Book Review: TALKING TO THE DEAD by Harry Bingham
Despite having loads of fun photos to share from Bouchercon, and wanting to post about something mind-blowing and fantastical that happened to me over the weekend, I just haven’t had any time to write or upload any of it. For now, I’ll run the review below, which appeared in Shelf Awareness for Readers last week and is republished here with permission. I’d also like to remind you that my giveaway of Jasper Fforde’s The Woman Who Died a Lot ends tonight so enter here if you’re interested in winning a copy.
Fiona Griffiths, the protagonist in Harry Bingham’s debut novel, Talking to the Dead, will likely be compared to a certain Swedish girl with a dragon tattoo, but she’s actually one of the most unusual characters to come along in crime fiction in recent memory. Despite a psychological condition that makes her feel disconnected from emotions, she’s a fiercely smart, highly efficient detective constable in Cardiff, Wales.

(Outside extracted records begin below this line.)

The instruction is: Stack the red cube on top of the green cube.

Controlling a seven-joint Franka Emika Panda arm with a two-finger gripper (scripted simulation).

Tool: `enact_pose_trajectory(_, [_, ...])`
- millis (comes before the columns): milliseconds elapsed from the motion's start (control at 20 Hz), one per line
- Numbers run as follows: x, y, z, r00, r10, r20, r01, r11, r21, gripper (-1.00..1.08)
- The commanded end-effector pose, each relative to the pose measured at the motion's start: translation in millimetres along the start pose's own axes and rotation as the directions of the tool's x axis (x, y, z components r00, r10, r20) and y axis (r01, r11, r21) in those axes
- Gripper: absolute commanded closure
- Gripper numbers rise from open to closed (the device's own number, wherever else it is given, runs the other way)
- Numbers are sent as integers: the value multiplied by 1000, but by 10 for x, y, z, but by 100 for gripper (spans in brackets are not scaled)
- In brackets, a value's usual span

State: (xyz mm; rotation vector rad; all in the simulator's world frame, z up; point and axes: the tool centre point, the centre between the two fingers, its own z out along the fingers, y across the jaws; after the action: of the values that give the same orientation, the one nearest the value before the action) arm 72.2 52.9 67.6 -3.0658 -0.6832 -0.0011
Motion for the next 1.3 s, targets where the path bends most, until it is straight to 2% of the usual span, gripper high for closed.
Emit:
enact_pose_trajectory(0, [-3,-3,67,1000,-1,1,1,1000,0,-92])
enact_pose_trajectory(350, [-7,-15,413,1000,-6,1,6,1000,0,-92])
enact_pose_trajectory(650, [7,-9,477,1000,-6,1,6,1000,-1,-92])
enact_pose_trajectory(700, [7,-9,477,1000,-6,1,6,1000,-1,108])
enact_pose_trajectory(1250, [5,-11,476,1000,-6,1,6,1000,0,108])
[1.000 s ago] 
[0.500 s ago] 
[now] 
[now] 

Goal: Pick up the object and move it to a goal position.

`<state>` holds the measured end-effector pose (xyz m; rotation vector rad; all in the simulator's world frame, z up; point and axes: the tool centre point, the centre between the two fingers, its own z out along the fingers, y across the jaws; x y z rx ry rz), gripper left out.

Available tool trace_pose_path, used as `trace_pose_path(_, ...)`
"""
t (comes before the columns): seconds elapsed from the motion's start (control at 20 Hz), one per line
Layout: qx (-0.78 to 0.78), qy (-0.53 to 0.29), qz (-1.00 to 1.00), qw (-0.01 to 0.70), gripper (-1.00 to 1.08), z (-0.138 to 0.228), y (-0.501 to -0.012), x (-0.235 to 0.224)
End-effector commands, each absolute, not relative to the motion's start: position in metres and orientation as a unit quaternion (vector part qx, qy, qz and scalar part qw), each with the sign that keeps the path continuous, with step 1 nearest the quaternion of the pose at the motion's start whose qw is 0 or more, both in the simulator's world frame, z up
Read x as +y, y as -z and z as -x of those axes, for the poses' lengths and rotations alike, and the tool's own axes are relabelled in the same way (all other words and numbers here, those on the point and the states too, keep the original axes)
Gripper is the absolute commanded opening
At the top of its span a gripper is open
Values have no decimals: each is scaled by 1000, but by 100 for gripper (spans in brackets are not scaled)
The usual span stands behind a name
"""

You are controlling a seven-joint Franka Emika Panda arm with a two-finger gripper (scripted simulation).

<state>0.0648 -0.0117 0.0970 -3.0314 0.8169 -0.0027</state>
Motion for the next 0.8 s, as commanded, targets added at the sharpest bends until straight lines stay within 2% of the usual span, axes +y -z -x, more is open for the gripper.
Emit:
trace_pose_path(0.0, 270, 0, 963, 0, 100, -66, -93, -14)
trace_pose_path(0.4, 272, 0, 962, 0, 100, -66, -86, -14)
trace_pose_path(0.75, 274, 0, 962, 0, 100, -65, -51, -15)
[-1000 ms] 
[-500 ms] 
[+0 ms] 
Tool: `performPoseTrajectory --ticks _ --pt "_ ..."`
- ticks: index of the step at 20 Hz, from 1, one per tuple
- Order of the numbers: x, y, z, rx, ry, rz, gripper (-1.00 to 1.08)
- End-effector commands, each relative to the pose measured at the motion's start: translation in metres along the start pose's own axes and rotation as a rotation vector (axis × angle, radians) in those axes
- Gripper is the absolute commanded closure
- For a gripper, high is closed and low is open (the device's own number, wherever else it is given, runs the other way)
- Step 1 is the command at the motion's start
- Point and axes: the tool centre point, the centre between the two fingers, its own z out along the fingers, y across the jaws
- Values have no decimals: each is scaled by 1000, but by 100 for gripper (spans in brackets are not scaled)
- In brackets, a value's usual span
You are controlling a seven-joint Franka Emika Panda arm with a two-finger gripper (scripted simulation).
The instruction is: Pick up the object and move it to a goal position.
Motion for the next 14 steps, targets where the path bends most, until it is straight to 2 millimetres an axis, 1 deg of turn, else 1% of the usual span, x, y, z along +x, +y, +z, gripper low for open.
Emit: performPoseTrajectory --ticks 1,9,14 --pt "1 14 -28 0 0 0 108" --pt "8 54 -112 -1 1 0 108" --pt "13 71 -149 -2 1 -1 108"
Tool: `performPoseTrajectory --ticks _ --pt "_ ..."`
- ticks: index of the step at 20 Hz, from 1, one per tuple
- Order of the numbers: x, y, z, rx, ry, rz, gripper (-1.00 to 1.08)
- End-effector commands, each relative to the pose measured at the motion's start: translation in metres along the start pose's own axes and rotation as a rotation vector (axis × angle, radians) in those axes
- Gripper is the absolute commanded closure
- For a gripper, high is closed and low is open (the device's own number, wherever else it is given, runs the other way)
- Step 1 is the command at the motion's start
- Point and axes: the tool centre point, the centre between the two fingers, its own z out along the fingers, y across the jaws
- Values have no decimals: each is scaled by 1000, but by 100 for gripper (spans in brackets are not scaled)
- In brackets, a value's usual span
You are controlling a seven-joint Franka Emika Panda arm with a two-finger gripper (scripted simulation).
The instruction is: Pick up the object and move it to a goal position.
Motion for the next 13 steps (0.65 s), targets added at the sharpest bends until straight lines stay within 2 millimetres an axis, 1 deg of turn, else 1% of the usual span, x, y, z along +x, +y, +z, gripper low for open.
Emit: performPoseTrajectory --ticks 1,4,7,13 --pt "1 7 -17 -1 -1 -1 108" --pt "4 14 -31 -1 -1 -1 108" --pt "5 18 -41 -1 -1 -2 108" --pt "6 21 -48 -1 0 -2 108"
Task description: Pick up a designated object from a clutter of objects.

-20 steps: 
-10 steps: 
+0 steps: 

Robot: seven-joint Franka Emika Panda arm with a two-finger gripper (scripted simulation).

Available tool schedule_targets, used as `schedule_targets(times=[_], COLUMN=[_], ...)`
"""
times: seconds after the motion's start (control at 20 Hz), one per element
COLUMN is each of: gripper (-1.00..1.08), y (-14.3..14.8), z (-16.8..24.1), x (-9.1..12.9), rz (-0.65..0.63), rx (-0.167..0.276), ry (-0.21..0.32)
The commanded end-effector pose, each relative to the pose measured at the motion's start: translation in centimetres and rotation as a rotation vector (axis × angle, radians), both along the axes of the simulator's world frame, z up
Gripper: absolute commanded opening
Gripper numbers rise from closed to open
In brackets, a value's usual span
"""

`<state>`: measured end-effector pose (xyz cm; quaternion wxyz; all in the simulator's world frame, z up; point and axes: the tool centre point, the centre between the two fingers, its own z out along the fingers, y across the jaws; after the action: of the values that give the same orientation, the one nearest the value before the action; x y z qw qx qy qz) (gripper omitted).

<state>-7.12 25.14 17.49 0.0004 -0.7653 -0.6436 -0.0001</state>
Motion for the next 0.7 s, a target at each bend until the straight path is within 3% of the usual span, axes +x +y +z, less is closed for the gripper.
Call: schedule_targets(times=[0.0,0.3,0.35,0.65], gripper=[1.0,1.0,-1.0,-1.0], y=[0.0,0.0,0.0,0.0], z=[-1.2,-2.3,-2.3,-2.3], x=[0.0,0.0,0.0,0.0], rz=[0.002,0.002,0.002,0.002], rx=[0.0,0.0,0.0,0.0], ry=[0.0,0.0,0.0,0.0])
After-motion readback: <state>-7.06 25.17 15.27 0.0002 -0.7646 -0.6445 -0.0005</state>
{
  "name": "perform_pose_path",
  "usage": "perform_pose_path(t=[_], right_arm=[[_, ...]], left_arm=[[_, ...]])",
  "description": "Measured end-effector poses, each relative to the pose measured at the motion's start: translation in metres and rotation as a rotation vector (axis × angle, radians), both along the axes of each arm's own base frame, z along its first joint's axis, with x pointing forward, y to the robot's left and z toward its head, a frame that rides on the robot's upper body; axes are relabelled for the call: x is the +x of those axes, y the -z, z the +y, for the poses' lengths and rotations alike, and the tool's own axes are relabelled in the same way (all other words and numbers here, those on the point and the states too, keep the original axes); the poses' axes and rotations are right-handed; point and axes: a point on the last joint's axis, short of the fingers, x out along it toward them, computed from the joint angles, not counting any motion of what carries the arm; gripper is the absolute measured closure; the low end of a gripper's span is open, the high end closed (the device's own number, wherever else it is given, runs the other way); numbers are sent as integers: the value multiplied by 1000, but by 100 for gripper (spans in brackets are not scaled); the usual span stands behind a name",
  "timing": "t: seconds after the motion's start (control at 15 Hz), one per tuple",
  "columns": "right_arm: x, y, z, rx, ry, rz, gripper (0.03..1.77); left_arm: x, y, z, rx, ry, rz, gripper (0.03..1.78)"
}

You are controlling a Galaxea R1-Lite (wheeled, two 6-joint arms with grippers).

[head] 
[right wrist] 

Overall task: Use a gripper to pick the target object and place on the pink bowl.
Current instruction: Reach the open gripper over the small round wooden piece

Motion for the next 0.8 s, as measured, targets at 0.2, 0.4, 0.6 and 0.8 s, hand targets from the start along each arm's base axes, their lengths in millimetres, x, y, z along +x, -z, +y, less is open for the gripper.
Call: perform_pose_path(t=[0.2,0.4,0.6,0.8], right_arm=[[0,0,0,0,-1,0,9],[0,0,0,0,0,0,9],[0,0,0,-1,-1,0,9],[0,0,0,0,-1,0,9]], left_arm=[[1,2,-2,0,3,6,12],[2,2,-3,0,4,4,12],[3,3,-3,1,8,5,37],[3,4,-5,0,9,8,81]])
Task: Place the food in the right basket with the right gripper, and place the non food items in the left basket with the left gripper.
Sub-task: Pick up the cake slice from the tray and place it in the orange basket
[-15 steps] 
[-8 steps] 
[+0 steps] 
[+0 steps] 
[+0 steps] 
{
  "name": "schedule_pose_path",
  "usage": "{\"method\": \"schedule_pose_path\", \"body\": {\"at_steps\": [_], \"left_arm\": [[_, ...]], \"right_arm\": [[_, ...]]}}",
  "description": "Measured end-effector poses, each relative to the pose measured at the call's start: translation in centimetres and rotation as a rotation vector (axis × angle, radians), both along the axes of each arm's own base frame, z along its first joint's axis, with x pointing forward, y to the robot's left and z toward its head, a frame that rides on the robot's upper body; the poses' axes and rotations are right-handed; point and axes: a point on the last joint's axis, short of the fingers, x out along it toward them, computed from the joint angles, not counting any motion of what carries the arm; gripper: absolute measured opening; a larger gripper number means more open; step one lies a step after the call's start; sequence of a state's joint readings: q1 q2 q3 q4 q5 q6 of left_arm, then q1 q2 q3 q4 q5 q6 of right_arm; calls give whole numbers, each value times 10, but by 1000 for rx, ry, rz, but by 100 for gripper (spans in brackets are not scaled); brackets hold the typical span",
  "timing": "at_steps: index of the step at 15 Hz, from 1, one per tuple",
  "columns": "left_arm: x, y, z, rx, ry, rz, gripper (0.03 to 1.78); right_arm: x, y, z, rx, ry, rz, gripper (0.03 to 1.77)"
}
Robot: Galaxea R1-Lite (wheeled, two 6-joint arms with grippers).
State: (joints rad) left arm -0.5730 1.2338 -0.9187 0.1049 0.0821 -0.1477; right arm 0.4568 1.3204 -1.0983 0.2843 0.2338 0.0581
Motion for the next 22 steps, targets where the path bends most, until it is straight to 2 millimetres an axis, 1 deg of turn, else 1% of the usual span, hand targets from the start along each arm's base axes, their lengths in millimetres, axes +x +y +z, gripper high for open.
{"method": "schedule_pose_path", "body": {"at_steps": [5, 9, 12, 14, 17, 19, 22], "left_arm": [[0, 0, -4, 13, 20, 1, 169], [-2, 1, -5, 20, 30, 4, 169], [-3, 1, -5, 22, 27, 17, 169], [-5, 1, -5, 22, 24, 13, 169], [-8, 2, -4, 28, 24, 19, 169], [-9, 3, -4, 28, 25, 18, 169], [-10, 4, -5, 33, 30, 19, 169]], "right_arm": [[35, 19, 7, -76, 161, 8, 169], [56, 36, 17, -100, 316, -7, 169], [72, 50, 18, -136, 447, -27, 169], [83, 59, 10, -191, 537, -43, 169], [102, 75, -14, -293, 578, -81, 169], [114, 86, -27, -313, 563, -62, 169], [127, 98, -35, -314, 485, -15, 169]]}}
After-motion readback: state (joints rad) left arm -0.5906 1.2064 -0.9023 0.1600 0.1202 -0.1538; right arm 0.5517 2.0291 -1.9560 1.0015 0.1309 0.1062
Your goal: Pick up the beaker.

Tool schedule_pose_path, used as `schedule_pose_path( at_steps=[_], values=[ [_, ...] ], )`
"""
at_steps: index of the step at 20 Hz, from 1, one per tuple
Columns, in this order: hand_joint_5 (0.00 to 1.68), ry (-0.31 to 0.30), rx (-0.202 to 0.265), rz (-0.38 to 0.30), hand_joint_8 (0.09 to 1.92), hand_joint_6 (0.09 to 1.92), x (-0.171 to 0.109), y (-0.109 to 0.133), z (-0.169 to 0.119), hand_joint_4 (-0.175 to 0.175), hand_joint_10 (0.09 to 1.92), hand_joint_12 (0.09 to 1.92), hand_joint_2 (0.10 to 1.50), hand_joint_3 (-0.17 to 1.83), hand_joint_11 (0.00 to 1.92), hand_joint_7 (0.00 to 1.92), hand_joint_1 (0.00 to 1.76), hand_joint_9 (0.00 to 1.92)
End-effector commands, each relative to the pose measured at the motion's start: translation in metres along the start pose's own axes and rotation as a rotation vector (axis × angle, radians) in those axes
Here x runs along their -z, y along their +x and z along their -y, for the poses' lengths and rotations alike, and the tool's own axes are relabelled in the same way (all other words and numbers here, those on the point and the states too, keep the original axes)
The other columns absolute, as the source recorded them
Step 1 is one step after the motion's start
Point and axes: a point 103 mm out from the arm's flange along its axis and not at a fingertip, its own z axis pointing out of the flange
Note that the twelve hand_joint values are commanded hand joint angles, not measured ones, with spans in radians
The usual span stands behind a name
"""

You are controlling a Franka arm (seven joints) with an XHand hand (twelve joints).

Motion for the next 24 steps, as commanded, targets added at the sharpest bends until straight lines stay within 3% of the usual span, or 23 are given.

She starts out investigating a former cop accused of embezzlement, but soon becomes involved in the case of a prostitute killed, along with her six-year-old daughter, in a filthy squat house. A credit card belonging to a multimillionaire is also found at the scene. The problem? He’s been dead for months. Did the prostitute know the millionaire? Do the murders have anything to do with the embezzlement case?
It’s good news that this is the first in a series because Fi is an indomitable character whose mysterious past should provide fodder for a few more books. As she points out: “Fi. That’sif backward. Griffiths… two more ifs lurking at the heart of it. My name, literally, is as iffy as you can get.” Though she feels removed from those around her, the first-person narration and witty observations (though perhaps they’re not funny to her) make her accessible to readers. Furthermore, her supportive family is a welcome break from the cliché of heroes coming from broken homes. Fi isn’t damage-free, but she’s fully dimensional—and not iffy at all.